Appendix B - Assessing Air Permeability of older dwellings in relation to permanent ventilation requirements


General Guidance

The minimum requirements for permanent ventilation for certain appliances depend on knowledge of the air tightness of the dwelling where they are to be installed. Dwellings built after 2008 are likely to have evidence of the air tightness either through an individual air permeability test certificate or through representative testing of the same design of dwelling on the same housing development.

Retrofitting measures that would reduce air permeability

Older houses are unlikely to have been tested but are unlikely to achieve an air permeability of less than 5.0 m³ / (hr.m²) at 50 Pa unless the building fabric has been upgraded.
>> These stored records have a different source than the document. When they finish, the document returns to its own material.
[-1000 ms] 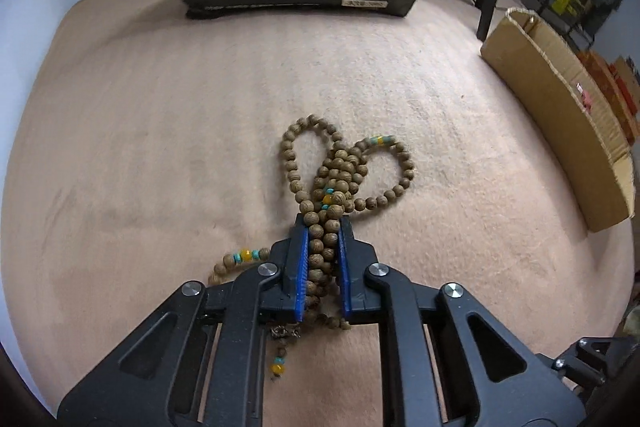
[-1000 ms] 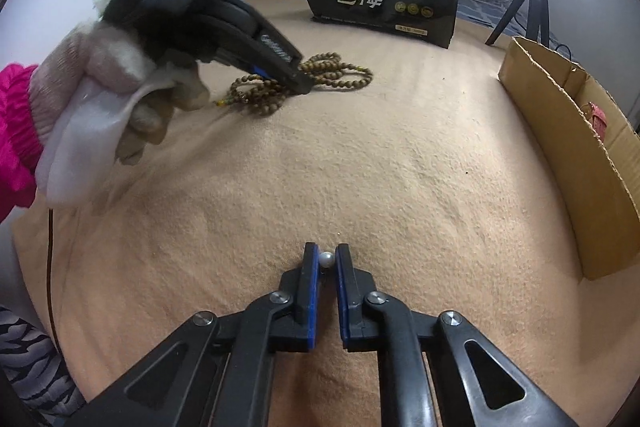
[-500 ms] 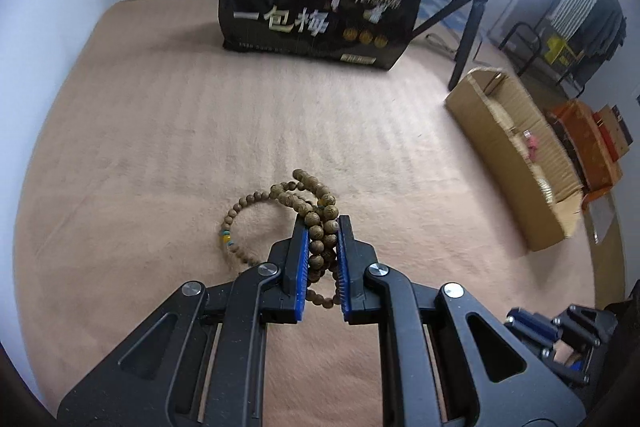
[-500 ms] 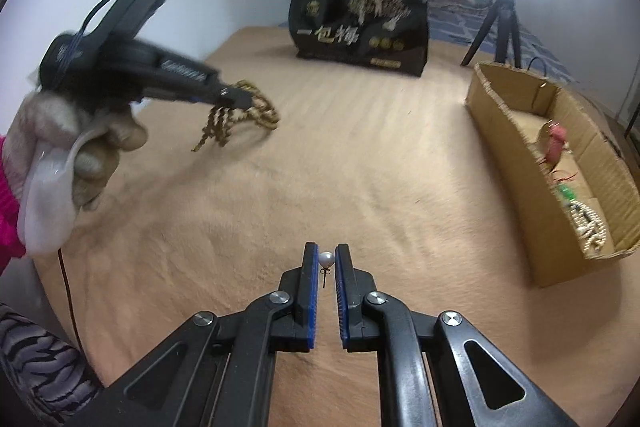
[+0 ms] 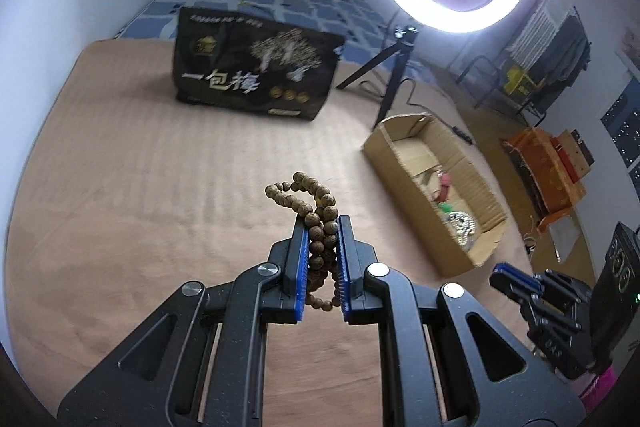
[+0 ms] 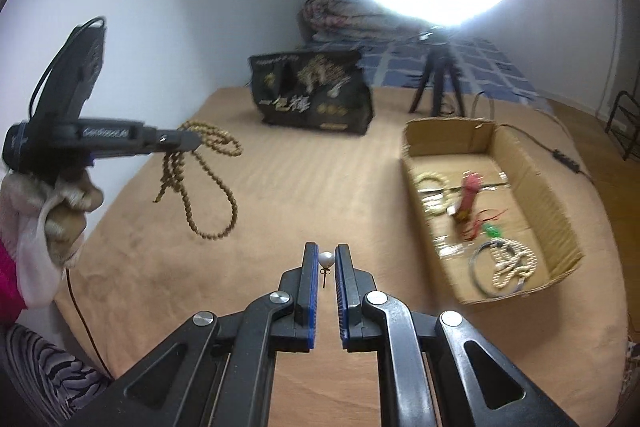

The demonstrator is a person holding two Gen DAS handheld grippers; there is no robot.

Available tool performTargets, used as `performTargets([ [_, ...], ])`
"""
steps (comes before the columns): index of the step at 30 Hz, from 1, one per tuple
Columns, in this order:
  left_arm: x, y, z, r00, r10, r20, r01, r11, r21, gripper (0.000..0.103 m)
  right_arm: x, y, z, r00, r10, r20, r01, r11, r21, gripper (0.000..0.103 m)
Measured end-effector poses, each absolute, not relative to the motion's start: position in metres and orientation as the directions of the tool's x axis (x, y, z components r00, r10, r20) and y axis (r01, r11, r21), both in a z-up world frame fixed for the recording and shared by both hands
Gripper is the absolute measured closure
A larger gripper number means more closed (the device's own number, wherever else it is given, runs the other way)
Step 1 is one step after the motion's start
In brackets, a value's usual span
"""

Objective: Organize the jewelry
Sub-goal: 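Lift the bead necklace with the left tool while the right tool carries the earring to the box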

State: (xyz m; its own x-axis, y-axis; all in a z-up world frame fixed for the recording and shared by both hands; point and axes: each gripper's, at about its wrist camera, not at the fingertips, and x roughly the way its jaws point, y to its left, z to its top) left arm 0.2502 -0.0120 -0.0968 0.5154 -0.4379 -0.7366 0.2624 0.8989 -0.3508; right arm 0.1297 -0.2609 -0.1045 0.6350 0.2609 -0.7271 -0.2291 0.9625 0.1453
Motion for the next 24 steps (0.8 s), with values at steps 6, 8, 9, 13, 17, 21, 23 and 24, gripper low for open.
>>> performTargets([
  [6, 0.252, -0.036, -0.081, 0.519, -0.47, -0.714, 0.297, 0.882, -0.365, 0.092, 0.136, -0.297, -0.088, 0.668, 0.214, -0.712, -0.18, 0.976, 0.125, 0.097],
  [8, 0.255, -0.046, -0.073, 0.524, -0.483, -0.702, 0.309, 0.876, -0.371, 0.092, 0.138, -0.309, -0.082, 0.678, 0.196, -0.708, -0.166, 0.98, 0.113, 0.097],
  [9, 0.256, -0.05, -0.071, 0.525, -0.488, -0.698, 0.315, 0.873, -0.373, 0.092, 0.139, -0.314, -0.08, 0.682, 0.189, -0.706, -0.16, 0.981, 0.109, 0.097],
  [13, 0.263, -0.071, -0.058, 0.533, -0.51, -0.676, 0.343, 0.86, -0.378, 0.092, 0.147, -0.336, -0.075, 0.694, 0.154, -0.703, -0.134, 0.987, 0.085, 0.097],
  [17, 0.274, -0.09, -0.05, 0.541, -0.524, -0.658, 0.365, 0.851, -0.378, 0.092, 0.155, -0.354, -0.076, 0.696, 0.131, -0.706, -0.108, 0.991, 0.077, 0.097],
  [21, 0.289, -0.112, -0.045, 0.54, -0.539, -0.646, 0.384, 0.841, -0.38, 0.092, 0.164, -0.372, -0.08, 0.693, 0.107, -0.713, -0.08, 0.994, 0.072, 0.097],
  [23, 0.296, -0.122, -0.045, 0.539, -0.545, -0.642, 0.392, 0.837, -0.381, 0.092, 0.169, -0.381, -0.082, 0.69, 0.103, -0.716, -0.066, 0.995, 0.08, 0.097],
  [24, 0.3, -0.127, -0.045, 0.538, -0.548, -0.64, 0.397, 0.835, -0.382, 0.092, 0.173, -0.385, -0.084, 0.689, 0.098, -0.718, -0.06, 0.995, 0.079, 0.097],
])
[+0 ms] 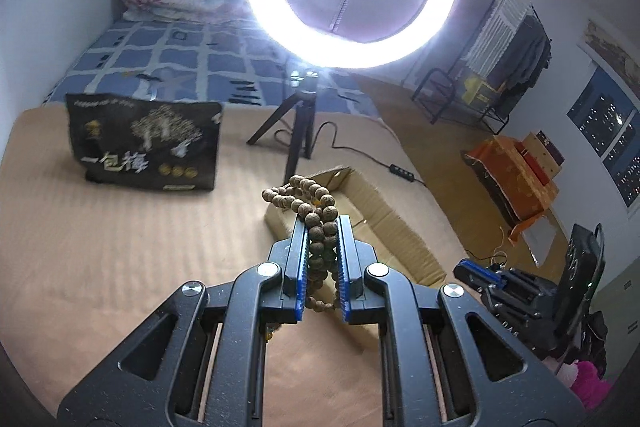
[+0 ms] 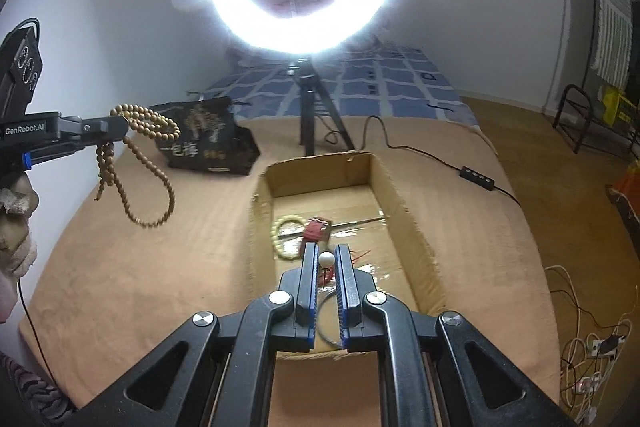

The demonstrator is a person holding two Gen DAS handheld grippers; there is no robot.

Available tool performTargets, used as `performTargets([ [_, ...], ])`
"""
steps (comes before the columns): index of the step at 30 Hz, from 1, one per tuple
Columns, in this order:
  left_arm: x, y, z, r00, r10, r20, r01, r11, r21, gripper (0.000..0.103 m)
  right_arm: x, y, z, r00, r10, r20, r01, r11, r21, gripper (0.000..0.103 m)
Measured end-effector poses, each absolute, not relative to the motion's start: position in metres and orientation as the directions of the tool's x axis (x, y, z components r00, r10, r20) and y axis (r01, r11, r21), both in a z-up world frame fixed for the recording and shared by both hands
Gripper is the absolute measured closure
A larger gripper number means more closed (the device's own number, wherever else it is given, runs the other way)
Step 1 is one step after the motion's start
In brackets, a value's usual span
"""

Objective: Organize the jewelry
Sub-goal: 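Lift the bead necklace with the left tool while the right tool carries the earring to the box, then open both tools over the box to release necklace and earring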

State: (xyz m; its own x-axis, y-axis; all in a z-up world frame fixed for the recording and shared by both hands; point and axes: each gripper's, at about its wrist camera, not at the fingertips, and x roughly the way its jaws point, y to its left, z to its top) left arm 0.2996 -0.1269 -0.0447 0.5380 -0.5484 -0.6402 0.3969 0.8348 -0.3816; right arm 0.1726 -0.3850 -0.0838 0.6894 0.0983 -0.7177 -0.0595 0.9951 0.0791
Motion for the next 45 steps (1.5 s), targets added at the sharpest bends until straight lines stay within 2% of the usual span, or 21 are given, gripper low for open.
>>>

These would include all or most of the following measures:

  • Full double (or triple) glazing;

  • Secondary glazing fitted;

  • Effective closures on trickle vents and other controllable ventilation devices;

  • All external doors with integral draught seals and letter box seals;

  • Internal and external sealing around doors and window frames;

  • Filled cavity or solid walls;

  • External insulation fitted;

  • Internal insulation plastered or with airtightness membrane fitted;

  • Impermeable overlay and edge sealing of suspended ground floors;

  • Careful sealing at junctions between building elements such as between walls and floors or ceilings;

  • Careful sealing around loft hatch;

  • Careful sealing around chimney or flue penetrations;

  • Careful sealing around internal soil pipe;

  • Careful sealing around domestic water and heating pipes passing into externally ventilated spaces;

  • Careful sealing of all service penetrations in the building fabric (electricity, gas, water, drainage, phone, TV aerial, etc.);

  • Internal warning pipe for WC;

  • All cable channels for light switches and power sockets sealed;

  • All cable entry for lighting and ceiling roses sealed. Recessed lighting should not penetrate ceilings below attic spaces.

Failure to implement even a few of these measures will typically mean that the overall air permeability will probably exceed 5.0 m³ / (hr.m²) at 50 Pa. However individual rooms in some older houses with solid walls and solid floors can be inherently air-tight when fitted with modern glazing.

The situation may therefore need to be assessed with respect both to the overall dwelling and to the individual room where the appliance is to be fitted. If in doubt then assume that the air permeability is lower than 5.0 m³ / (hr.m²) at 50 Pa and fit the
appropriate permanent ventilation or seek specialist advice.

Further information on sources of air leakage can be found in GPG224 Improving airtightness in dwellings.